> **Task brief**: Find the word "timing" in the records and copy every line where it occurs.

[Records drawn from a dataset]
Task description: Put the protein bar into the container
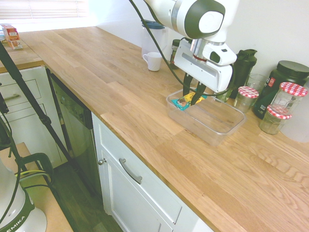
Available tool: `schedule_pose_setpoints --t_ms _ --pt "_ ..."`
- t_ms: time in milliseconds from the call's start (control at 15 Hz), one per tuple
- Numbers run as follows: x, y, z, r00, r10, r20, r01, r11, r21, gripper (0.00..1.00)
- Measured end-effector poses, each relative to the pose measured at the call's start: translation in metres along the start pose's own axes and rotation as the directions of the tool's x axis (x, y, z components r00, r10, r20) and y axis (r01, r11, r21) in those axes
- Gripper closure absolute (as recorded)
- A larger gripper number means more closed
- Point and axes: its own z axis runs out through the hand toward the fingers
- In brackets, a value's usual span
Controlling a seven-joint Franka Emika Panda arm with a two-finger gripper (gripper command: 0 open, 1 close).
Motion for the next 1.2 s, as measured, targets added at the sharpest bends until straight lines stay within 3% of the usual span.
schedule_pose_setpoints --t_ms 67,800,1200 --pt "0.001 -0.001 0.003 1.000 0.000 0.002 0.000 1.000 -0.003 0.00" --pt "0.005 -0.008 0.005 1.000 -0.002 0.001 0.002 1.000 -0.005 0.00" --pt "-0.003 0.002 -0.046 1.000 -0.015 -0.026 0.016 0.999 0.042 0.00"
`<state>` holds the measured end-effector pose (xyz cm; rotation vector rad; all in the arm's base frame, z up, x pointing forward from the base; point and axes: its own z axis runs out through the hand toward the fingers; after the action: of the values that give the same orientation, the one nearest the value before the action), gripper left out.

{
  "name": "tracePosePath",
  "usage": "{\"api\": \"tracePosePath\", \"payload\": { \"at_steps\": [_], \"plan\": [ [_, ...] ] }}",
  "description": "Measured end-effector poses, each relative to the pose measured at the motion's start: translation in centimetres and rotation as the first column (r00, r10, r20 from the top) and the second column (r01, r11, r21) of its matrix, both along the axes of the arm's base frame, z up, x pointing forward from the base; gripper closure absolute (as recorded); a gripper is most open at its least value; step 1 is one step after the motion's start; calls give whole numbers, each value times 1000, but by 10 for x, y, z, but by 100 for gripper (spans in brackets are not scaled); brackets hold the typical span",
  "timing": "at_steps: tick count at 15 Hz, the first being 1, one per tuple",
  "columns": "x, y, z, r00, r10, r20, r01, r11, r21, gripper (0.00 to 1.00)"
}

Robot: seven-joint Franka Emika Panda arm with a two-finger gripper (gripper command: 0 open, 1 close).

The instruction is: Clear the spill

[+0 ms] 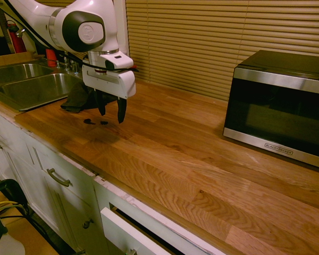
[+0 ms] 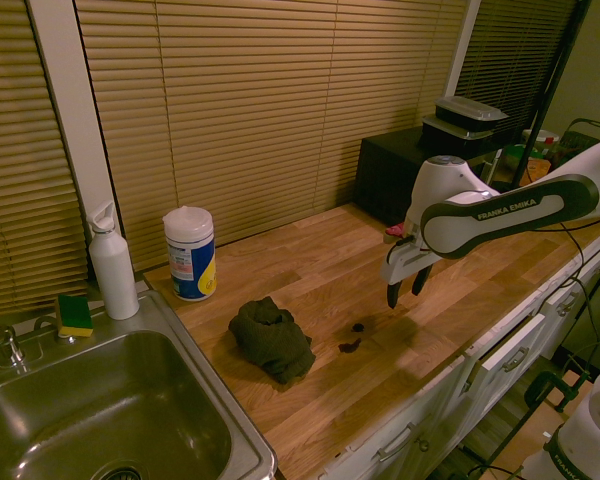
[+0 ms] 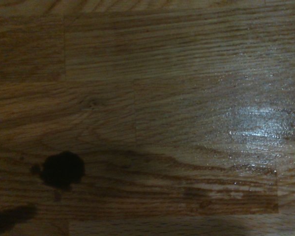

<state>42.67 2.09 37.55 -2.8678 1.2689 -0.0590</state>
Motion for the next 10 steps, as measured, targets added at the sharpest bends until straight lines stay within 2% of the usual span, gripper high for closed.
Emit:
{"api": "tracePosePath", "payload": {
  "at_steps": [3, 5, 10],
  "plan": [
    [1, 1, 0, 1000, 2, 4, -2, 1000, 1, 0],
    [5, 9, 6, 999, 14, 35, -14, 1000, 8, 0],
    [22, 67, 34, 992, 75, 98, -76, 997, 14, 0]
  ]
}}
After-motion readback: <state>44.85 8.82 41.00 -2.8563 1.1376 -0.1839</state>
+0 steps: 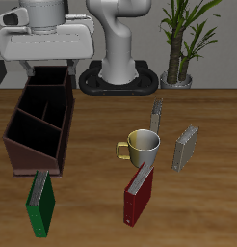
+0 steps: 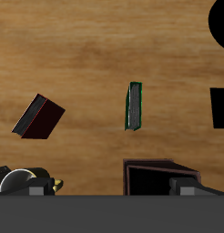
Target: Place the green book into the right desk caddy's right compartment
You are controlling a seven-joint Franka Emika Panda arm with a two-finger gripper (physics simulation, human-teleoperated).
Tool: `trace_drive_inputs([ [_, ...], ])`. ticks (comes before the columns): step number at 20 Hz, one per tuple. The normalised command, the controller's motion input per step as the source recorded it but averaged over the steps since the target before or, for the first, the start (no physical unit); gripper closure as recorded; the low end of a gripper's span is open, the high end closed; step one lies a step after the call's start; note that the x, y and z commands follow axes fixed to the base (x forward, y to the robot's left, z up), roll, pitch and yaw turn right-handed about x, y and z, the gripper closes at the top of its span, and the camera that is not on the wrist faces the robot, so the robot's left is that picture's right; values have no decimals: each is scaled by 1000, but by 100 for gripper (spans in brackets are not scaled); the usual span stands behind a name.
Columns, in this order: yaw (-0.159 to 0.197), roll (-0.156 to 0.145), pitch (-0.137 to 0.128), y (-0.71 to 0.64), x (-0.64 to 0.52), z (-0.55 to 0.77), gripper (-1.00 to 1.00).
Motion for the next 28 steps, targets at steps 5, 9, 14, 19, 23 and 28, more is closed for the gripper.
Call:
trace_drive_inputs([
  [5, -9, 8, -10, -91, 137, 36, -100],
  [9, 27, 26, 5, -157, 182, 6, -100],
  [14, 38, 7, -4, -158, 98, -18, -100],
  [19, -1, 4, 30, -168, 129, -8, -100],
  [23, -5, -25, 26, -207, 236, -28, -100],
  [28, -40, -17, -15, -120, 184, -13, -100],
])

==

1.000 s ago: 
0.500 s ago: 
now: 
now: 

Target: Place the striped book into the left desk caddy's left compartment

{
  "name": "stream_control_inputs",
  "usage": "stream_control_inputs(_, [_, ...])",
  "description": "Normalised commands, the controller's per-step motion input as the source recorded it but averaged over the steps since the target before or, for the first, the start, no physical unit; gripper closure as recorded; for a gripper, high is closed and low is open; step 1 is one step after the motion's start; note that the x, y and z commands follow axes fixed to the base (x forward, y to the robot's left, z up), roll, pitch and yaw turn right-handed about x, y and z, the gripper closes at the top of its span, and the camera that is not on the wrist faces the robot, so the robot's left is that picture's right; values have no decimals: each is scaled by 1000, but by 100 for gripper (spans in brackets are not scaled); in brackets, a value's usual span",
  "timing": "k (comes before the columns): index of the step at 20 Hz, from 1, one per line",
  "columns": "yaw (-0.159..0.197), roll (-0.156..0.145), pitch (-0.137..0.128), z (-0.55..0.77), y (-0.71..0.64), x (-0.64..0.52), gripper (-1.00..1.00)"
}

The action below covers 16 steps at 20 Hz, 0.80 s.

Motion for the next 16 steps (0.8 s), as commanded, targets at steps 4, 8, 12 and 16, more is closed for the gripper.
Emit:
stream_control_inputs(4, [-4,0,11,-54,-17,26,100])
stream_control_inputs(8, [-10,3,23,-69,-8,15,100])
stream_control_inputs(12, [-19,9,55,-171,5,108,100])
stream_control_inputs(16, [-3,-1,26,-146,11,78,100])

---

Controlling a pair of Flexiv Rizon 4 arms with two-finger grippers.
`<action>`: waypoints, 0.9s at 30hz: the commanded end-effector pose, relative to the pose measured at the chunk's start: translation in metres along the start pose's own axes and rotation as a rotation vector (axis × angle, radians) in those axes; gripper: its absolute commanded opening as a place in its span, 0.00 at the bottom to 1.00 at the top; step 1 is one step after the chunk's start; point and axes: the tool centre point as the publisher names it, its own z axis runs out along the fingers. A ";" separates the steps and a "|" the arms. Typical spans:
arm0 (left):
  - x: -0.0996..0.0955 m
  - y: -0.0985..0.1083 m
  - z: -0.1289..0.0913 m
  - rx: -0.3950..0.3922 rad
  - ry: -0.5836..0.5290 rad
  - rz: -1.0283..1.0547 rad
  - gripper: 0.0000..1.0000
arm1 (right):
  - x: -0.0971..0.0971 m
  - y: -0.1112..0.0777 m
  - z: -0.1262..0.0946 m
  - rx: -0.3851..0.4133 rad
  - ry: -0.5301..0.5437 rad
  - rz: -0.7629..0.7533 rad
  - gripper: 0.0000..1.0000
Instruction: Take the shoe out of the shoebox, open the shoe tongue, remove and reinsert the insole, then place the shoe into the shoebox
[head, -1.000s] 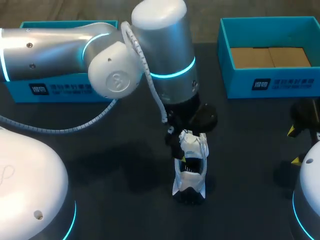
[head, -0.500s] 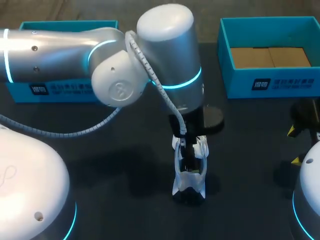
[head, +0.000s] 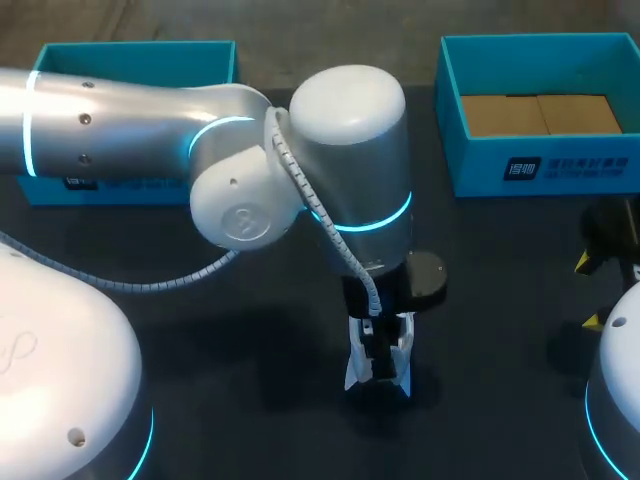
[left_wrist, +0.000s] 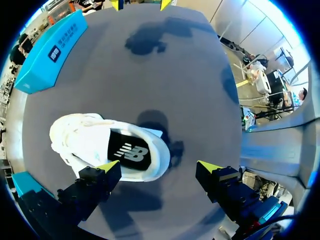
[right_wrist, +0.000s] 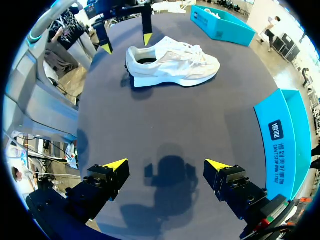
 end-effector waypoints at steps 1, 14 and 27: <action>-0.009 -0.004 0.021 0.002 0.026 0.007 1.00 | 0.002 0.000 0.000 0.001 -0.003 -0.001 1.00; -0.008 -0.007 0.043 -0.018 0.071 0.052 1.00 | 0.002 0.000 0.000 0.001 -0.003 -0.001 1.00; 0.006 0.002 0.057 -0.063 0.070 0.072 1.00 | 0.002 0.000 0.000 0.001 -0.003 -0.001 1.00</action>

> **Output of the task**:
  "timing": "at_steps: tick count at 15 Hz, the first being 1, one per tuple",
  "timing": "k (comes before the columns): index of the step at 20 Hz, from 1, one per line",

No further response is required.